I began this article with one exhortation as a scientist, and I end it with another. One major difficulty that we as scientists face in engaging with the public is to overcome the ignorance and the pre-ordained bias of the journalists who are the mediators in our engagement, and who have the power (which we don’t) to have their articles read by millions of the lay public. It is this unfairness which has been highlighted in the present instance, since Mukunth has chosen to publish his article with cherry-picked facts despite detailed inputs from and conversation with me earlier on the subject. One truly wishes that the conduct of our discourses is far more consensual and less adversarial.

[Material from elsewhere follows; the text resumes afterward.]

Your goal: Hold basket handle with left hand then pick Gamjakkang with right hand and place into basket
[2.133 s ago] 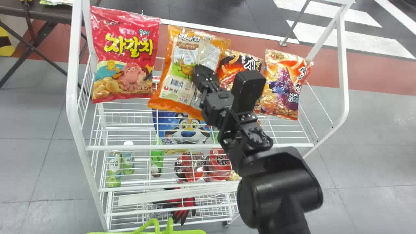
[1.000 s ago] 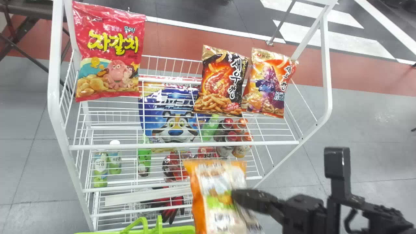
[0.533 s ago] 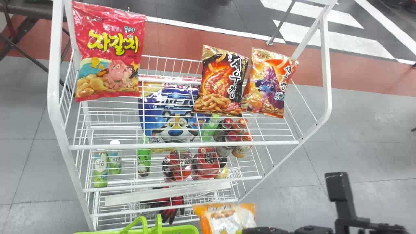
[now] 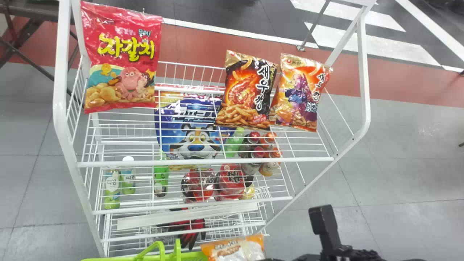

Mukunth’s reply: I have cherry-picked facts, but never out of context (that’s the reason the article runs into 4,000 words). I still want a Human DNA Profiling Bill to be passed and agree with you that it has benefits – but it gets to them at a great cost. That’s why I’d like to repeat my statement that the Bill be referred to a Parliamentary Standing Committee, and its niggling as well as substantial issues be resolved to everyone’s satisfaction, before it’s tabled.
Note: Vasudevan Mukunth’s replies were updated on July 25, 2015, at 17.45 pm to include an email response from Usha Ramanathan revealing the CDFD does store physical samples from which the DNA profiles are derived.